A spectacular initiative
A 245-tonne circular concrete chamber has been installed at the H?nggerberg campus. It serves as the housing of a large geotechnical centrifuge that is used to model earthquakes and their effects on soils and buildings.
From afar, it looked like a UFO hovering over the H?nggerberg campus. That’s how massive the circular concrete chamber looked with its four “teeth”. It hung about 25 metres above the ground, suspended by an equally massive special crane. The crane was required to lift the circular platform and lower it onto the designated location – after all, at ten metres in diameter and three metres in height, it weighs a staggering 245 tonnes. To assemble the crane alone, about 30 lorry deliveries have been necessary since Monday to bring all the parts onto the campus. The platform itself was cast from reinforced concrete at the HIF building site during recent months.

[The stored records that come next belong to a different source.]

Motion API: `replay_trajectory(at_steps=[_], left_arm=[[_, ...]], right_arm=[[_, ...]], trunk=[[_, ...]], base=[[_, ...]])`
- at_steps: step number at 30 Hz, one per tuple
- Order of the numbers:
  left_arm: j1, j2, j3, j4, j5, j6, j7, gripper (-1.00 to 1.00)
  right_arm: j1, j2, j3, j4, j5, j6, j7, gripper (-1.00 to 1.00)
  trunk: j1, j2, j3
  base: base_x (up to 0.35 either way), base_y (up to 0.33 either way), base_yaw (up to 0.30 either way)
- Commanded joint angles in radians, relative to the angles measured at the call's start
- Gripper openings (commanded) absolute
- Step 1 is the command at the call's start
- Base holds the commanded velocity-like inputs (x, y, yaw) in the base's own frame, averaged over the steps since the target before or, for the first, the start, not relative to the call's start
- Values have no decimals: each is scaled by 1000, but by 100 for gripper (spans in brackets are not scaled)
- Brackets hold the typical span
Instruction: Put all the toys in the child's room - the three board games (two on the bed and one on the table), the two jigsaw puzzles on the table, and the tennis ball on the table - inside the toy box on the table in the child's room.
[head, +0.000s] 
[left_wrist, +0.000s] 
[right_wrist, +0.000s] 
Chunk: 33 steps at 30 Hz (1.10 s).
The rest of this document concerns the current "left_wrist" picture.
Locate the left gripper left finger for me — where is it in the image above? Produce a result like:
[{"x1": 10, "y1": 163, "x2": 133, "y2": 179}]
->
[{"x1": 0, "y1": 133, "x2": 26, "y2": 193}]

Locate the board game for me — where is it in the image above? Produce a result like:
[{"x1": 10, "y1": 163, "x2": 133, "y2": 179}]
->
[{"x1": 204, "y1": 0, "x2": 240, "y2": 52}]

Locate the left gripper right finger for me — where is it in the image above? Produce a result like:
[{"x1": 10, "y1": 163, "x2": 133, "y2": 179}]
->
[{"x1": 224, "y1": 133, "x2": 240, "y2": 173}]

Centrifuge simulates earthquakes
As it turned out, it took just under an hour to lower the circular chamber into the ground on Friday morning. It is now underground in the inner courtyard, which spans between the test hall and the new extension wing of the HIF building. The HIF building, which was erected in 1976 and is currently undergoing renovations and an extension, houses the professorships of the Department of Civil, Environmental and Geomatic Engineering (D-BAUG).
“I’m thrilled,” said Ioannis Anastasopoulos, Professor of Geotechnical Engineering, as he witnessed the installation of the chamber, which has been installed at his request. The chamber itself is merely the first step on the way to a new research infrastructure for geotechnical engineering: the next step will involve installing a geotechnical beam centrifuge into the chamber. This centrifuge will allow the ETH researchers to simulate earthquakes, ground movements, such as landslides, and hydrodynamic processes, such as tsunami waves and scouring.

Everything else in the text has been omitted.